My Brother and my sons
 But I wanted my hero to be someone my sons would love and be able to respect, and yet someone who could teach them love and courage and kindness. So I chose Duffy Barkley, and made him 9 years old, and gave him Cerebral Palsy, and normal intelligence but the need to use leg braces and crutches.  Then I made him bullied and called "Duffy Bark Bark" because he looked like he walked on four legs, and I made horrible things happen so he would have to show his strength.  I love the ending and the way Duffy treats the villain and I love that he learns, what I learned most of all from my brother and my students.

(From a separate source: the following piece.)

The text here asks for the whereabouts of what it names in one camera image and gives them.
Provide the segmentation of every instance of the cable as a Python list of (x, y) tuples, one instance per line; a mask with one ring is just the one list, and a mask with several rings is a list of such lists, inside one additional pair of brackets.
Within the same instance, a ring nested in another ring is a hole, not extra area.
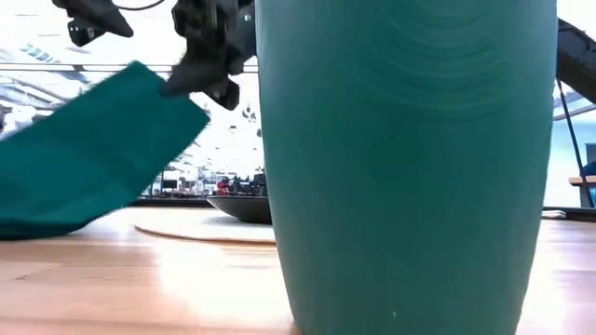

That you are not defined or handicapped because of a condition, that you are the only you this world has and the only one with your strengths and gifts.  That maybe, even probably, you might not want to give up your condition to be "normal" if it meant not being you.




So then I wrote this book, and the sequel, set two years later, when Duffy returns to the other world, Uhrlin.  Duffy Barkley: Seek Well



and it has given me a lot of chances to talk to students about bullying, and differences, about never giving up, and about loving who you are.